Este artículo trata sobre las medidas de ahorro de energía operacionales que son aquellas que no tienen costo asociado o, si lo tienen, se trata de un costo bajo. Las medidas operacionales son aquellas relacionadas con la dinámica organizacional del restaurant, de los hábitos de trabajo, de los protocolos de operación, de las tareas de cierre y apertura así como de la demanda de trabajo a lo largo de la operación.

En iluminación, suele suceder que a plena luz del sol existen áreas del restaurant con las lámparas encendidas. Una buena gestión del gerente de piso es suficiente para reducir el consumo de luz en ciertas áreas innecesarias. La instalación de fotoceldas de bajo precio suele reducir los costos de operación debido a que activan la iluminación únicamente cuando los niveles de luminosidad natural decaen hasta un cierto nivel y no se requiere involucrar a personas para esta tarea.

En aire acondicionado muchas veces se exagera con los niveles de baja temperatura y alta velocidad de aire a la cual operan los equipos, sobre todo en las regiones de climas calurosos y húmedos con el fin de que el cliente, al entrar al restaurant, sienta un confort inmediato. Esto no es necesario. Suponiendo que se evita en buena medida la entrada de radiación solar mediante cortinas u opacidad en las ventanas, un termostato colocado uno o dos grados centígrados por encima de lo que se considera normal no será perjudicial para el confort del cliente pero sí produce ahorros significativos de electricidad.
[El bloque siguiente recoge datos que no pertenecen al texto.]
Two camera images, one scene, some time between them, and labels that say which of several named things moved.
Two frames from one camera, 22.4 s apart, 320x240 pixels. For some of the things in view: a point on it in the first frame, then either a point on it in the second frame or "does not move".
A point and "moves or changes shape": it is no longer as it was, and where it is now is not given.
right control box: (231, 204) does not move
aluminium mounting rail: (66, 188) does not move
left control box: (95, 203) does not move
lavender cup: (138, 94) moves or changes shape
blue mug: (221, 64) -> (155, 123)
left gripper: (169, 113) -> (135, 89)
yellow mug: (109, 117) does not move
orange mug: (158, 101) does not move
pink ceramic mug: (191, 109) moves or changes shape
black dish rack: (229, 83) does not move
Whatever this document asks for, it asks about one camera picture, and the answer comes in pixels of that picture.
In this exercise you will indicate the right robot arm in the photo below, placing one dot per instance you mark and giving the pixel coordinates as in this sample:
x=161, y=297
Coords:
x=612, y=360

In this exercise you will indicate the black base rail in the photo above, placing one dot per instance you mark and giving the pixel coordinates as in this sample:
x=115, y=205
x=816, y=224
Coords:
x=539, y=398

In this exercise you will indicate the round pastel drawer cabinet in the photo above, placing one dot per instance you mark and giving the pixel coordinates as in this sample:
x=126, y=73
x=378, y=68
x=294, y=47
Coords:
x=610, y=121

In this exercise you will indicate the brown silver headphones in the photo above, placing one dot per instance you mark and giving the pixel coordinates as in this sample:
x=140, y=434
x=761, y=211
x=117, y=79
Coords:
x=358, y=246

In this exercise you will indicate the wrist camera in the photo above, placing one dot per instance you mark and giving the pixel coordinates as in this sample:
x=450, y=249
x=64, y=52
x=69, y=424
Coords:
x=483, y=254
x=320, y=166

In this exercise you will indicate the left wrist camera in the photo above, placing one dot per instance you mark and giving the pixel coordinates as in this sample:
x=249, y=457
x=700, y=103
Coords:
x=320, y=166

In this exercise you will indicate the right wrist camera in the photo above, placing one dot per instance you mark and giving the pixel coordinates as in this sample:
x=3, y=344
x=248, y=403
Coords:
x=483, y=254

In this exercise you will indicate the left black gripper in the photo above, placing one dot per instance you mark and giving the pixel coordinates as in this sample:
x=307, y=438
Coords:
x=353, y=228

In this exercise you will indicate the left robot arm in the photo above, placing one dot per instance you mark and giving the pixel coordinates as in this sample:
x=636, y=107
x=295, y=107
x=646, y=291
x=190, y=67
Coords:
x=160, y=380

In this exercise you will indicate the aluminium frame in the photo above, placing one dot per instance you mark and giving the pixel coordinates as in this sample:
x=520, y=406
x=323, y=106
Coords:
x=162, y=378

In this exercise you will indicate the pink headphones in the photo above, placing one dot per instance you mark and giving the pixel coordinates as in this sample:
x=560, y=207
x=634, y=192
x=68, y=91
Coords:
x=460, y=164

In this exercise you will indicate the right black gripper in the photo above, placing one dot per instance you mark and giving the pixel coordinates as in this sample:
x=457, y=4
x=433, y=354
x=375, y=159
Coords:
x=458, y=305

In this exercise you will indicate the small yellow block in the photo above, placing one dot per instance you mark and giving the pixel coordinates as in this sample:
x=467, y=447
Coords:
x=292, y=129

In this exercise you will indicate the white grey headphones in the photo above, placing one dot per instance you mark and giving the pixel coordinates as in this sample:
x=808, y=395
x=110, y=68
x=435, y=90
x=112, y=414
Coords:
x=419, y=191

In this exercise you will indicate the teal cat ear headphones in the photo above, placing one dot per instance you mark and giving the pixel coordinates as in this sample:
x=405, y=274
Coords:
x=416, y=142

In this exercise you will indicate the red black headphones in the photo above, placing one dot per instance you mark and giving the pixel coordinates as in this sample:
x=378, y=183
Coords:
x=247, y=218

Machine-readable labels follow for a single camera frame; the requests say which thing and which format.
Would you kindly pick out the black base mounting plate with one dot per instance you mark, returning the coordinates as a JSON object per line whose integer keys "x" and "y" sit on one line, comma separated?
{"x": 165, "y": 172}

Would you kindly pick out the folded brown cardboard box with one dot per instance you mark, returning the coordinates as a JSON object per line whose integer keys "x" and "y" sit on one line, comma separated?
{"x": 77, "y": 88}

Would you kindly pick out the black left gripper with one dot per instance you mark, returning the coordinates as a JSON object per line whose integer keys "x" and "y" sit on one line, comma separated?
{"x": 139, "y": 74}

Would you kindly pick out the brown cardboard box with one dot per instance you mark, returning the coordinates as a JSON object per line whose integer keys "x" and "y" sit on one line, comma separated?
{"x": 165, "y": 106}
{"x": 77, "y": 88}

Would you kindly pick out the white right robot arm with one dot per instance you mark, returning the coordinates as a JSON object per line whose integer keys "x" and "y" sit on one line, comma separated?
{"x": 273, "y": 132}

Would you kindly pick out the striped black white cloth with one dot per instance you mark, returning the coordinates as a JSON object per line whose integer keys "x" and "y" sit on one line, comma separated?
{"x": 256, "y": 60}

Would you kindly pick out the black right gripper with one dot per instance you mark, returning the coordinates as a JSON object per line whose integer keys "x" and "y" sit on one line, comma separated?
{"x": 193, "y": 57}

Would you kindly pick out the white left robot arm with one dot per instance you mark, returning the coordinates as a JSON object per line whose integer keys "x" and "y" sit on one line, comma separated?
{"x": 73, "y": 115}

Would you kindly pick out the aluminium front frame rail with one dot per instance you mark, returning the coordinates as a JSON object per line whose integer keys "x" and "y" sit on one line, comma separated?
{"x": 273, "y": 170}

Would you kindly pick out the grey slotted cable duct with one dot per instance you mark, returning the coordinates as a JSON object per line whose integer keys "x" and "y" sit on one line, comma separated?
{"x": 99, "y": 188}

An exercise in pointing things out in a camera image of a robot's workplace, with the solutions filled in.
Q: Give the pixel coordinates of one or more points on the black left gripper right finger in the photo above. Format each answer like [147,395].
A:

En los equipos de cocción, siempre hay posibilidad de ahorro ya que se utilizan con las perillas al máximo en la gran mayoría de los casos. Desde baños maría hasta freidoras pasando por parrillas y hornos, es práctica común encender los equipos al máximo para acortar tiempos de preparación. Esto podría justificarse cuando la producción de alimento es alta, pero a lo largo de la operación de un restaurant la mayoría de los tiempos son de baja o media producción. Peor aún, es común encontrar equipos de cocción con las perillas lejos de la posición mínima y ningún producto preparándose. Una breve capacitación sobre ahorro de energía durante periodos muertos o de baja producción podría significar ahorros importantes a lo largo de un año.
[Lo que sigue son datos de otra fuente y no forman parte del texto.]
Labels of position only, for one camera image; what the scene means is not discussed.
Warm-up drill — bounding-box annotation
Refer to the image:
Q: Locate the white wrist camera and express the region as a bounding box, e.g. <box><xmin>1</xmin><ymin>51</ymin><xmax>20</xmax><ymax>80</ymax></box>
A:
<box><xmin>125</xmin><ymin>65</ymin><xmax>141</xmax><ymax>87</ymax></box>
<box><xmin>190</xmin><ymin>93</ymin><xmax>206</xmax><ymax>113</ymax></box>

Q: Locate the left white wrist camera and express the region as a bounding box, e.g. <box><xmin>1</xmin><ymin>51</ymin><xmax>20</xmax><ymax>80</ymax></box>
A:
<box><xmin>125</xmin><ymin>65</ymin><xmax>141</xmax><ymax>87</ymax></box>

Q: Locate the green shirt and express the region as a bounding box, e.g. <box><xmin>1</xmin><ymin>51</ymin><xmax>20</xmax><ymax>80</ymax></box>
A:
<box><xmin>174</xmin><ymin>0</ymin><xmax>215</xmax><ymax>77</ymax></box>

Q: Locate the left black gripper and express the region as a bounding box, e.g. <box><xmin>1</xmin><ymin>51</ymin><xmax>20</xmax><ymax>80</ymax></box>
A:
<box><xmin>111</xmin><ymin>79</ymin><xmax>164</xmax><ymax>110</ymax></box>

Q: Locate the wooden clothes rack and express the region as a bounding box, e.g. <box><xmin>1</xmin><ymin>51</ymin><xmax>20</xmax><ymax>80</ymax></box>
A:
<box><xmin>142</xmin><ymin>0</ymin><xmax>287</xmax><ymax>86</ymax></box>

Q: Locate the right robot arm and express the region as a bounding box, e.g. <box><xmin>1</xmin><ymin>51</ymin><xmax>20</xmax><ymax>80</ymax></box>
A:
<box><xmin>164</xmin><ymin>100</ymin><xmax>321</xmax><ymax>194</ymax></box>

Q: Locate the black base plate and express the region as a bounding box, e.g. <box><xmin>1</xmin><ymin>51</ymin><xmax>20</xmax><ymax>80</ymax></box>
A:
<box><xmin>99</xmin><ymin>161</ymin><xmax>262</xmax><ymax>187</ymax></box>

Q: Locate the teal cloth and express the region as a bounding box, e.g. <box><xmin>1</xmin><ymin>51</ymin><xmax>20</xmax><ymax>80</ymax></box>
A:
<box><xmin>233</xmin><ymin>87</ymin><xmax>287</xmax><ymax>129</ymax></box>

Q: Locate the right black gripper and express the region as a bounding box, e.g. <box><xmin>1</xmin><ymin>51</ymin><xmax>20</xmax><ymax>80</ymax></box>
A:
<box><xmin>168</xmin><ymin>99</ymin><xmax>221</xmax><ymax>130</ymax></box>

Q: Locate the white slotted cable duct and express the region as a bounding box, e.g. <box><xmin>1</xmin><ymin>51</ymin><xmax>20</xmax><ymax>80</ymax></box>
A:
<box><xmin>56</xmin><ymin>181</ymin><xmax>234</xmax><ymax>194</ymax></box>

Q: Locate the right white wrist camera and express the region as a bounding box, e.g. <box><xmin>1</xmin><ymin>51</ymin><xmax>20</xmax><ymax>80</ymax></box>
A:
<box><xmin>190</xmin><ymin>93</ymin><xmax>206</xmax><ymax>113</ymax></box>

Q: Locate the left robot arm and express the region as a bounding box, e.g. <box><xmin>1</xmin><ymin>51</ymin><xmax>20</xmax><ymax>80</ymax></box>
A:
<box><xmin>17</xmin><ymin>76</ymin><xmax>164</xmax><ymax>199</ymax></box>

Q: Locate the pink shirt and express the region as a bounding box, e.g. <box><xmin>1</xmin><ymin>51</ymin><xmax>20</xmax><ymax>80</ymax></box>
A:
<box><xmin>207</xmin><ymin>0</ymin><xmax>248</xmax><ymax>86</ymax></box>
En los equipos de refrigeración de cualquier tamaño, se deben revisar periódicamente los empaques de las puertas para asegurar un sellado perfecto, de lo contrario el compresor trabajará todo el tiempo para poder enfriar una corriente de aire caliente

El agua caliente en restaurantes se utiliza para las tareas de limpieza e higienización de vasos y platos representando un gasto tanto de energía como de agua. Por principio, la temperatura no debería superar los 60 °C para prevenir quemaduras en operarios y ahorrar energía mientras se eliminan bacterias. Después se deben emplear llaves de prelavado de bajo flujo (entre 1 y 2 GPM) y el equipo de lavado debe llenarse por completo en cada lote.

Sin embargo, después de todo lo comentado, el mantenimiento es la medida operacional por excelencia. En los restaurantes se suele pensar que las tareas diarias de limpieza en la apertura y al cierre de la operación son suficientes para el buen funcionamiento de las instalaciones y el equipo, pero nada se compara con un buen contrato de mantenimiento.
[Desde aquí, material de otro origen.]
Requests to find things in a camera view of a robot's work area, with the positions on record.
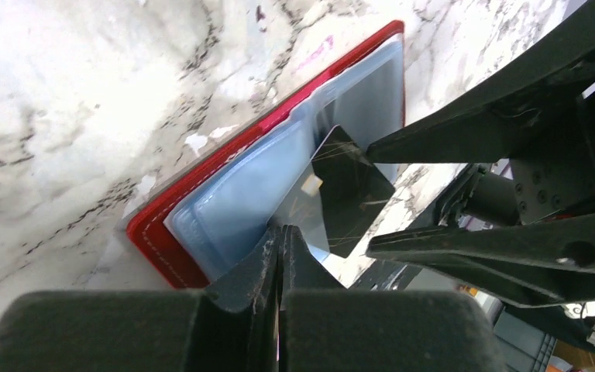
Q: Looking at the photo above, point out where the red leather card holder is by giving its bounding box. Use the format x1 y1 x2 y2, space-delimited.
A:
124 20 405 288

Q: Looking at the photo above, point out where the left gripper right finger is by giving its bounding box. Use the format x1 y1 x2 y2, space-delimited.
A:
277 226 506 371

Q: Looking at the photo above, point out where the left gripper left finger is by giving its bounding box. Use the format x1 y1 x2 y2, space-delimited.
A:
0 227 283 371

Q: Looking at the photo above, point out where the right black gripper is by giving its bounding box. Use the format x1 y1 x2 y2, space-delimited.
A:
366 1 595 308

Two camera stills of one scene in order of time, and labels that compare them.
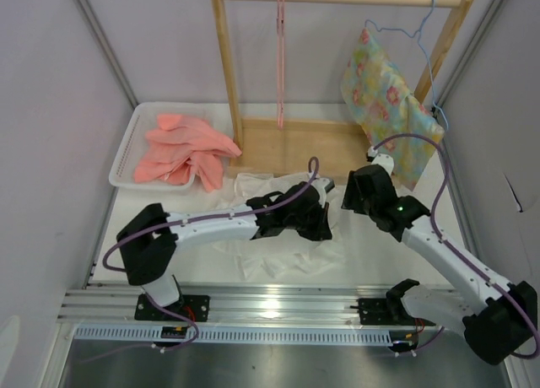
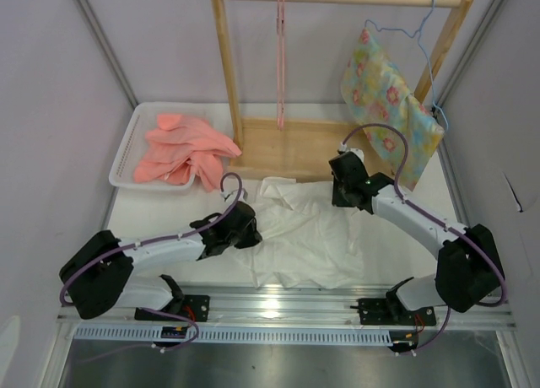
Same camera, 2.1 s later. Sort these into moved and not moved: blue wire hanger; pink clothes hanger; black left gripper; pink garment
Moved: black left gripper
Not moved: pink garment; blue wire hanger; pink clothes hanger
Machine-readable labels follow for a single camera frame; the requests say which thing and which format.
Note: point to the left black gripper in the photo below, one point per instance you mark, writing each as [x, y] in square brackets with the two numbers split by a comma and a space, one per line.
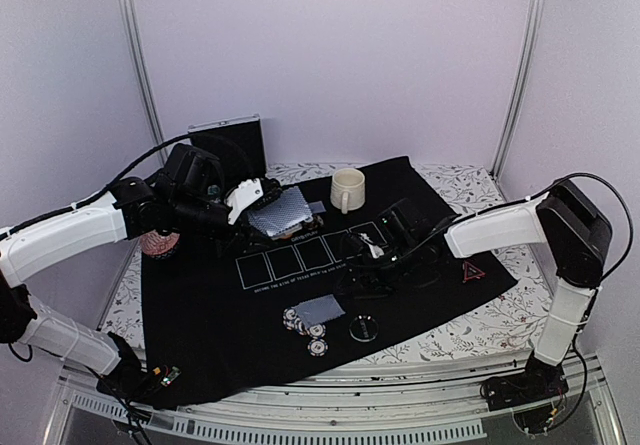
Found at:
[239, 232]

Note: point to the left aluminium frame post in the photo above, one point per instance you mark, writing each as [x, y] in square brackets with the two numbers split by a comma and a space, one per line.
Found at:
[133, 35]

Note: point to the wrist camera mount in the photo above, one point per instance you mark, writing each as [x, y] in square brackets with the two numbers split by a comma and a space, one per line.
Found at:
[375, 250]
[242, 197]

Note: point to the red brown chip stack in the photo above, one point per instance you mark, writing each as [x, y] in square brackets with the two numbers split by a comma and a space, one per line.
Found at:
[315, 222]

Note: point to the front aluminium rail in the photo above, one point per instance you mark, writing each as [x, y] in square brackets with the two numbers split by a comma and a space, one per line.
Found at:
[404, 403]

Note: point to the aluminium poker chip case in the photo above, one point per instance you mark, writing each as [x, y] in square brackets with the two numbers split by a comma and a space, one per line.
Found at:
[238, 143]

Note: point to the small green circuit board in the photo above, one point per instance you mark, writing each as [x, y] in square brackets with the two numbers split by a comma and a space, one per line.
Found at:
[167, 374]

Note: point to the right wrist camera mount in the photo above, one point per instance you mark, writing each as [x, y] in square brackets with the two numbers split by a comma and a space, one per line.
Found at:
[375, 250]

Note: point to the poker chip stack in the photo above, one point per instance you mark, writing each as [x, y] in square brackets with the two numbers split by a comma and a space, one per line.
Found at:
[293, 322]

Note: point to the dealt card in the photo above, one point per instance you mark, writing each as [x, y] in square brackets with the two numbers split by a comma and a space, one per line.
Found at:
[317, 207]
[311, 312]

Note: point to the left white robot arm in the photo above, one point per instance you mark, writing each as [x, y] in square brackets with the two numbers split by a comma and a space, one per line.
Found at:
[190, 193]

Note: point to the clear black dealer button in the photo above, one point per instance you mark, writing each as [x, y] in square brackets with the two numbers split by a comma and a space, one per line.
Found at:
[363, 329]

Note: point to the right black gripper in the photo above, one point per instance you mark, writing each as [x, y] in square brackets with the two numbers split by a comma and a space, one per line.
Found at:
[385, 287]

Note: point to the red triangle black token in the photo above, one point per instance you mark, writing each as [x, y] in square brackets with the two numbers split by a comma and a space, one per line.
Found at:
[471, 272]

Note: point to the blue patterned card deck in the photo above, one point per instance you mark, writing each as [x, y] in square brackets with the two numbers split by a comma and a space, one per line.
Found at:
[284, 215]

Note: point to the right aluminium frame post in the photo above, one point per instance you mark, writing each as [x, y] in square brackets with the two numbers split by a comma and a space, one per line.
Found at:
[532, 27]

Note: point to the black poker table mat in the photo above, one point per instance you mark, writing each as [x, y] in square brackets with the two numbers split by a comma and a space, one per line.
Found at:
[218, 315]

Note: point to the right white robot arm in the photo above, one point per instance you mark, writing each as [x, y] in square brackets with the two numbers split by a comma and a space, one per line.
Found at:
[568, 234]

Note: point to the blue white chip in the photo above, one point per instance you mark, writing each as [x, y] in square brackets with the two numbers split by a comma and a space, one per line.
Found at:
[317, 347]
[316, 331]

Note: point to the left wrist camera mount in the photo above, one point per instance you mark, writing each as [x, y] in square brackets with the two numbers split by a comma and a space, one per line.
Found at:
[242, 197]

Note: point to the cream ceramic mug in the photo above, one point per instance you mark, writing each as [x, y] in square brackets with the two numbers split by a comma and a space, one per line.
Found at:
[348, 190]

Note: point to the aluminium frame post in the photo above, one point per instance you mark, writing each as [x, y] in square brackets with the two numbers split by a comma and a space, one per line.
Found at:
[133, 35]
[532, 27]
El mantenimiento es crucial por varias razones:

1) Alarga la vida útil de los equipos
2) Mantiene la calidad de los alimentos y bebidas
3) Evita multas y da acceso a reconocimientos del ámbito restaurantero, ambiental o social
4) El precio de segunda mano de los equipos aumenta. No es necesario regalarlos o pagar para que se los lleven.
5) Y, por supuesto, ¡ahorra energía!

Un buen mantenimiento evita que pague más electricidad porque un termostato de la freidora o de la cámara frigorífica se ha descalibrado. Un buen mantenimiento mantiene la flama azul de las hornallas en planchas, parrillas y salamandras (la flama amarilla implica falta de aire en la combustión) y también evita que el ventilador del extractor de humos trabaje excesivamente debido a ductos obstruidos por grasa o a cojinetes o bandas en mal estado. No existe área del restaurant que no pueda ahorrar dinero debido a un buen mantenimiento. No se trata de un costo, es una inversión que por un lado puede evitar la clausura del edificio (entonces sí hay enormes pérdidas) y por otro, pueden ser casi sin costo debido a que muchos proveedores pueden incluir contratos de mantenimiento en la adquisición de los mismos equipos del restaurant.

Lo importante es reconocer que ahorrar energía no significa necesariamente un costo.